Jadi, membersihkan hati dari segala bentuk sifat tercela tersebut adalah wajib,
baik dari sisi tuntunan agama (syara’) maupun akal.
3.
Kewajiban
menyucikan anggota-anggota tubuh―sebagaimana
dalam uraian-uraian sebelumnya―merupakan
perwujudan dari ungkapan rasa syukur atas karunia nikmat dari sekian kenikmatan
yang mewajibkan kita untuk melaksanakan sholat. Kenikmatan itu adalah anggota
tubuh kita, yang merupakan sarana untuk merasakan/memperoleh
kenikmatan-kenikmatan yang besar. Bahkan, dengan anggota tubuh tersebut,
sebagian besar kenikmatan Allah dapat kita rasakan. Misalnya, dengan tangan
seseorang dapat mengambil dan menerima apa saja yang ia butuhkan. Dengan kaki,
seseorang dapat berjalan menuju ke tempat tujuannya. Wajah dan kepala adalah
tempat sekumpulan indra yang dapat digunakan untuk mengetahui kebesaran
dari berbagai kenikmatan Allah. Mata
untuk melihat, hidung untuk mencium, mulut untuk mencicipi, dan telinga untuk
mendengar. Dengan kesemuanya itu, seseorang dapat merasakan kenikmatan,
kesenangan, serta meraih berbagai macam kenikmatan. Oleh sebab itu, perintah
untuk mensucikan anggota-anggota tubuh tersebut merupakan ungkapan rasa syukur
atas berbagai kenikmatan yang dapat diperoleh melalui anggota-anggota tubuh
tersebut.
4.
Perintah
untuk menyucikan anggota-anggota tubuh―sebagaimana terbaca pada poin-poin
sebelumnya―adalah
untuk menghapus dosa-dosa kejahatan yang telah diperbuat olehnya. Sebab dengan
anggota-anggota tubuh itulah seseorang melakukan sebagian besar dari dosa-dosanya.

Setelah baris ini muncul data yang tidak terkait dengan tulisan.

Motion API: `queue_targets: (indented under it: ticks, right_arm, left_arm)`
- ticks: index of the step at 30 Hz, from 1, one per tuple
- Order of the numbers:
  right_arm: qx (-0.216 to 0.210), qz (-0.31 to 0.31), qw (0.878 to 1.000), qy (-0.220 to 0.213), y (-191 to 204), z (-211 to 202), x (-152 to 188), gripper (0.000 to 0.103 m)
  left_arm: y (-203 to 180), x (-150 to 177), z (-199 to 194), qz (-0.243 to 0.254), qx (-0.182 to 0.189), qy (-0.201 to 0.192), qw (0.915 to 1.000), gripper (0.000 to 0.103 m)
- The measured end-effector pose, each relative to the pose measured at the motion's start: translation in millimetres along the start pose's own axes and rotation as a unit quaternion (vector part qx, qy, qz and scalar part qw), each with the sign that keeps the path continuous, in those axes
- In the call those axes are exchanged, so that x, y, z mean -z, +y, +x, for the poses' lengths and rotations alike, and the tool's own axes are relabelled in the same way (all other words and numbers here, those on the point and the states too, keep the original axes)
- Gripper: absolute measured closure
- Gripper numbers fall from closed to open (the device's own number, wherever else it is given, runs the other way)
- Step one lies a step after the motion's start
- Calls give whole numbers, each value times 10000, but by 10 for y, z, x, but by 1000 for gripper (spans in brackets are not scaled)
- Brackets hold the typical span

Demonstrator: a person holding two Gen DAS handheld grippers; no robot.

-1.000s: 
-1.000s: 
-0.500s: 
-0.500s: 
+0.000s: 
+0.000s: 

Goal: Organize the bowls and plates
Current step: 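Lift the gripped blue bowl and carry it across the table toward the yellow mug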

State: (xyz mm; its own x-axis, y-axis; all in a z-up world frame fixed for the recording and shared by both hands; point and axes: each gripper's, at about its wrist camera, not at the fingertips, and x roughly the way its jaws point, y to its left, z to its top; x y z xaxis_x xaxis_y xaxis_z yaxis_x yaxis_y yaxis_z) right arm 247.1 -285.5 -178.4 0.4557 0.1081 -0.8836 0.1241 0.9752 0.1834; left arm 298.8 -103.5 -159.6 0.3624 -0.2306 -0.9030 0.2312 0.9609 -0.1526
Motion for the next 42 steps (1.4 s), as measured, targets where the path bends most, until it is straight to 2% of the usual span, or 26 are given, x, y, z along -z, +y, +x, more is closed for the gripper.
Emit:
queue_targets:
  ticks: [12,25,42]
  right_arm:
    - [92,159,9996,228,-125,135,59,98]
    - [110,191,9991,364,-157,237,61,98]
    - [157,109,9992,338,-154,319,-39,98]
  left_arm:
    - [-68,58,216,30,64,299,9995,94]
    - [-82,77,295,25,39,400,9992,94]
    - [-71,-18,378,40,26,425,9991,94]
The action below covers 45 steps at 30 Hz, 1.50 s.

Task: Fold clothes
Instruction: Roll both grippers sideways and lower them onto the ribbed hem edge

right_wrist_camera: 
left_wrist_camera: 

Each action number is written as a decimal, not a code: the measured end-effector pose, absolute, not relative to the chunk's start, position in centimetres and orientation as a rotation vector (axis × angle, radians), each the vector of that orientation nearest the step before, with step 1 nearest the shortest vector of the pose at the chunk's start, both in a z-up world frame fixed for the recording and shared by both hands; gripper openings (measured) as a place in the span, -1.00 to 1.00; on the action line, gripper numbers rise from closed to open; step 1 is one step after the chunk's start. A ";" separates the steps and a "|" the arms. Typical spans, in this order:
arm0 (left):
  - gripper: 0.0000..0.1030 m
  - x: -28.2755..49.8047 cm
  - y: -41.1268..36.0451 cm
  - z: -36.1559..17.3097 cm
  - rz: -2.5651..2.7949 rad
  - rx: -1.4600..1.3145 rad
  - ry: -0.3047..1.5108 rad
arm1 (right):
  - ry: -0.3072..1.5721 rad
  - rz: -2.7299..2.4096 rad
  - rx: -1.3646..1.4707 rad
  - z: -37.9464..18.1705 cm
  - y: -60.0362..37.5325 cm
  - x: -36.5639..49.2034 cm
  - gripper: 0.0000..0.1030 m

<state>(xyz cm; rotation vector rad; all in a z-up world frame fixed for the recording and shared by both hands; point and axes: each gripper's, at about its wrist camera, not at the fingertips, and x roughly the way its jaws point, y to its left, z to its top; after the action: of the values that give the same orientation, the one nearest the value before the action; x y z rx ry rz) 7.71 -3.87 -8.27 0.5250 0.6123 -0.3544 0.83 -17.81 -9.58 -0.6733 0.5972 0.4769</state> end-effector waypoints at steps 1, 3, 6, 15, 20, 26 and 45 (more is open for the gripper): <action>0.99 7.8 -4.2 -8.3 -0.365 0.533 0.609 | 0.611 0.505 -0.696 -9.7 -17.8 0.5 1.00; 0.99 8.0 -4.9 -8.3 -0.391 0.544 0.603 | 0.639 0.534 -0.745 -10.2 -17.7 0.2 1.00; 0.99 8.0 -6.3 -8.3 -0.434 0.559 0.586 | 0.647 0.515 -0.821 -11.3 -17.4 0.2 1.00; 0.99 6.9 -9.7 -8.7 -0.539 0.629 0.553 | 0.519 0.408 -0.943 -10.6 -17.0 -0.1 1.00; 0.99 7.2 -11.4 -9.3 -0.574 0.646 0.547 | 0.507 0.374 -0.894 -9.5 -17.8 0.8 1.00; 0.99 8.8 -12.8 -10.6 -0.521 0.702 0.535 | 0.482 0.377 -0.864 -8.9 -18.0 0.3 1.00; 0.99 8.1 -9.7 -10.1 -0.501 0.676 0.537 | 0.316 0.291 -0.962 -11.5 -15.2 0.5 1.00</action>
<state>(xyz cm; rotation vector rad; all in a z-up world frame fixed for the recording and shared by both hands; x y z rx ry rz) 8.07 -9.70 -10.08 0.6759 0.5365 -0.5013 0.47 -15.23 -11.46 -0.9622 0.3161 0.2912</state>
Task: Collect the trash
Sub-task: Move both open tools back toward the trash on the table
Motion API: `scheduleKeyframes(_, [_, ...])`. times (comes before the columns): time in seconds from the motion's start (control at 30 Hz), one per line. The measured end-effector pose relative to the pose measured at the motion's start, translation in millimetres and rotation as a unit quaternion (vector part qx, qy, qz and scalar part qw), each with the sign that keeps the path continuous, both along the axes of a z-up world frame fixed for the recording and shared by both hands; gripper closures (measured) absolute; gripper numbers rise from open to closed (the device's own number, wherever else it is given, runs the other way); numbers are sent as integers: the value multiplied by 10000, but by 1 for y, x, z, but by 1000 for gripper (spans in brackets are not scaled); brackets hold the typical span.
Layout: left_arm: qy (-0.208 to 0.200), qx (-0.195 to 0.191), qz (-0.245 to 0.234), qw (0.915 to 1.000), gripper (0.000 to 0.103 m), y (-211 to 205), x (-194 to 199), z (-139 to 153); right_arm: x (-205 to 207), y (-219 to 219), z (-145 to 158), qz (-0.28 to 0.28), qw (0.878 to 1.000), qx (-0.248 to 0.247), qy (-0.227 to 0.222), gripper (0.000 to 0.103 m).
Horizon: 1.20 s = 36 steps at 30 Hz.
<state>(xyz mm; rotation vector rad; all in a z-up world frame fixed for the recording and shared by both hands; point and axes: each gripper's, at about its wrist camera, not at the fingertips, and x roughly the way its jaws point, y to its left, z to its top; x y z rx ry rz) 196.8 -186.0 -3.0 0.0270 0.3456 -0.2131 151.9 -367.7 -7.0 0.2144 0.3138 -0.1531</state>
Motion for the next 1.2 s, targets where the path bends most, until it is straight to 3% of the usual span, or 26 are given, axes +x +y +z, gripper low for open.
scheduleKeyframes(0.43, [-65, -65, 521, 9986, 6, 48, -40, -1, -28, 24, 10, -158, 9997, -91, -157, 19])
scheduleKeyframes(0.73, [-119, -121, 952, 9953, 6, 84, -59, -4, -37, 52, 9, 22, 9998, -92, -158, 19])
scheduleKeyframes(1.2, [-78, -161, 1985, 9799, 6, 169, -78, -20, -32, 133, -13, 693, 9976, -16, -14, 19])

Sebagaimana mengambil perkara yang haram, berjalan ketempat yang haram, melihat
sesuatu yang haram, memakan perkara haram, serta mendengarkan hal-hal yang
diharamkan. Jadi, perintah untuk membersihkannya adalah untuk menghapus
dosa-dosa yang telah diperbuat itu.[59]
BAB
III
PENUTUP
A. Kesimpulan
Setelah
memaparkan beragam pandangan di atas, ada baiknya bila kita membuat kesimpulan
sebagai puncak kajian dari makalah ini:
1. Agama Islam adalah agama yang universal, dalam arti
ajaran-ajarannya mencakup berbagai sendi kehidupan. Tidak ada satu pun dari
sendi-sendi kehidupan terlewatkan kecuali dijumpai tuntunan-tuntunannya, baik
yang bersifat global ataupun yang terperinci. Karena itulah al-Qur’an
menegaskan bahwa risalah Nabi muhammad merupakan risalah yang merupakan
rahmat bagi semesta alam.
2. Agama Islam berdiri atas beberapa ajaran dasar yang
menyentuh sisi-sisi kehidupan meliputi keyakinan (al-i’tiqādāt), akhlaq
(al-ādāb), ibadah (al-‘ibādāt), hubungan antara sesama manusia (al-mu’āmalāt),
serta penegakan hukum (al-u’qūbāt). Kesemua ajaran itu tercakup dalam
kerangka al-fiqh al-akhbār. Bila
selama ini kita terbiasa memakai istilah fiqih pada saat membahas ajaran-ajaran
formal, maka fiqih dalam pengertian ini adalah al-fiqh al-ashghar sebab
obyek bahasannya hanya dari satu sudut ajaran-ajaran formal saja.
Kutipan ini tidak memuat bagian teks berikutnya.